◆ The records
/---

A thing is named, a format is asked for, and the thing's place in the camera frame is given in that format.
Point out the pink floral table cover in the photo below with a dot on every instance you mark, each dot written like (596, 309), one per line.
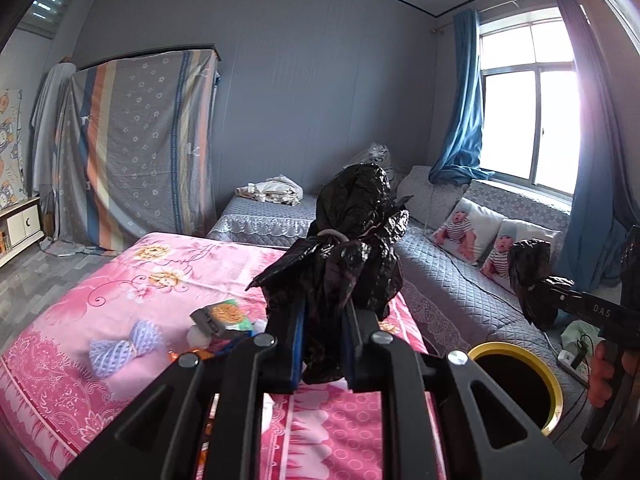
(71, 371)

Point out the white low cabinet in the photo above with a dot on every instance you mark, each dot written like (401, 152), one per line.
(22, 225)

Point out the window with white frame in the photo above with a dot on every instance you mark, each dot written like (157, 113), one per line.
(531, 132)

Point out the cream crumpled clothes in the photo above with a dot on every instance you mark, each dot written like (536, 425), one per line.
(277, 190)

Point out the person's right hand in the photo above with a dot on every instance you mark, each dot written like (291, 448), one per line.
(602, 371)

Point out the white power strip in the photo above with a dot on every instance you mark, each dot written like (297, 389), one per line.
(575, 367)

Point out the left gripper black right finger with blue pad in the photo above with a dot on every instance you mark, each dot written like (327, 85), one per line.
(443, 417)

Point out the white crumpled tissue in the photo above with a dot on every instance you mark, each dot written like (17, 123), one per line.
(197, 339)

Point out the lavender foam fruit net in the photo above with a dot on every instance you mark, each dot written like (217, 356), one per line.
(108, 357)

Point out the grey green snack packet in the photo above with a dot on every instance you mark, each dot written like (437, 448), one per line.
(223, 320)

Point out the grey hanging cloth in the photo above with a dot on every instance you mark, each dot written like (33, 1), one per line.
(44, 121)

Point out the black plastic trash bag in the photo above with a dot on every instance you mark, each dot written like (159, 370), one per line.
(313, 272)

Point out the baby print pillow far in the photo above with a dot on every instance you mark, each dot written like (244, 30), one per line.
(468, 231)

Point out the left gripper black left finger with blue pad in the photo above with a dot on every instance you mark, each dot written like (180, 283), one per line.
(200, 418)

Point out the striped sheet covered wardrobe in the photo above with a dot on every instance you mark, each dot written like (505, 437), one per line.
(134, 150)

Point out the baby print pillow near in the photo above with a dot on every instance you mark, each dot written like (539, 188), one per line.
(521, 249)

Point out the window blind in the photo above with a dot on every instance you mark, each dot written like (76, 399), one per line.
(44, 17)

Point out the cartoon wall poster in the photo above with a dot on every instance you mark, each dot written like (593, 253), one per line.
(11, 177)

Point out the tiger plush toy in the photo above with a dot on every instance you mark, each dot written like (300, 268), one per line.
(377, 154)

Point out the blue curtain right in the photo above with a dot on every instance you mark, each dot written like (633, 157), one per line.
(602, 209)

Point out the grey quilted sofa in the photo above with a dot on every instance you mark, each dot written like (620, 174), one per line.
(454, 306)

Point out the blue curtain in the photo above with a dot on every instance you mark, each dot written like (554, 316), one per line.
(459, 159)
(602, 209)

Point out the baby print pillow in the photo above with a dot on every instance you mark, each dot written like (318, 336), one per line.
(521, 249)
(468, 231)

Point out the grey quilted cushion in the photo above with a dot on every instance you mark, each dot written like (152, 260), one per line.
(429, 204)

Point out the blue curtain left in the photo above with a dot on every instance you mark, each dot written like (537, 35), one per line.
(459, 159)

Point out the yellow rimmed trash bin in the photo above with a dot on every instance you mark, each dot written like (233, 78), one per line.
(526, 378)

\---

Transcribe each record above exactly, leaving every picture out of the copy.

A thing is named, a format is asked for, and the thing's place in the camera frame is given in that format.
Point out the pink floral table cover in the photo below with a dot on every instance you mark, each dot written like (596, 309), one per line.
(71, 371)

Point out the white low cabinet in the photo above with a dot on every instance you mark, each dot written like (401, 152), one per line.
(22, 225)

Point out the window with white frame in the photo above with a dot on every instance you mark, each dot written like (157, 113), one per line.
(531, 132)

Point out the cream crumpled clothes in the photo above with a dot on every instance you mark, each dot written like (536, 425), one per line.
(277, 190)

Point out the person's right hand in the photo above with a dot on every instance you mark, each dot written like (291, 448), one per line.
(602, 371)

Point out the white power strip in the photo above with a dot on every instance you mark, each dot written like (297, 389), one per line.
(575, 367)

Point out the left gripper black right finger with blue pad in the photo above with a dot on every instance you mark, each dot written like (327, 85), one per line.
(443, 417)

Point out the white crumpled tissue in the photo above with a dot on every instance you mark, each dot written like (17, 123), one per line.
(197, 339)

Point out the lavender foam fruit net in the photo above with a dot on every instance you mark, each dot written like (217, 356), one per line.
(108, 357)

Point out the grey green snack packet in the photo above with a dot on every instance you mark, each dot written like (437, 448), one per line.
(223, 320)

Point out the grey hanging cloth in the photo above with a dot on every instance you mark, each dot written like (33, 1), one per line.
(44, 121)

Point out the black plastic trash bag in the photo above with a dot on every instance you mark, each dot written like (159, 370), one per line.
(313, 272)

Point out the baby print pillow far in the photo above with a dot on every instance you mark, each dot written like (244, 30), one per line.
(468, 231)

Point out the left gripper black left finger with blue pad in the photo above with a dot on every instance you mark, each dot written like (180, 283), one per line.
(200, 418)

Point out the striped sheet covered wardrobe in the photo above with a dot on every instance you mark, each dot written like (505, 437), one per line.
(134, 150)

Point out the baby print pillow near in the photo above with a dot on every instance you mark, each dot written like (539, 188), one per line.
(521, 249)

Point out the window blind in the photo above with a dot on every instance you mark, each dot written like (76, 399), one per line.
(44, 17)

Point out the cartoon wall poster in the photo above with a dot on every instance you mark, each dot written like (593, 253), one per line.
(11, 177)

Point out the tiger plush toy in the photo above with a dot on every instance you mark, each dot written like (300, 268), one per line.
(377, 154)

Point out the blue curtain right in the photo above with a dot on every instance you mark, each dot written like (633, 157), one per line.
(602, 209)

Point out the grey quilted sofa in the photo above with a dot on every instance you mark, each dot written like (620, 174), one per line.
(454, 306)

Point out the blue curtain in the photo above with a dot on every instance you mark, each dot written like (554, 316), one per line.
(459, 159)
(602, 209)

Point out the baby print pillow in the photo above with a dot on every instance you mark, each dot written like (318, 336), one per line.
(521, 249)
(468, 231)

Point out the grey quilted cushion in the photo above with a dot on every instance you mark, each dot written like (152, 260), one per line.
(429, 204)

Point out the blue curtain left in the photo above with a dot on every instance you mark, each dot written like (537, 35), one per line.
(459, 159)

Point out the yellow rimmed trash bin in the photo above with a dot on every instance you mark, each dot written like (233, 78), one per line.
(526, 378)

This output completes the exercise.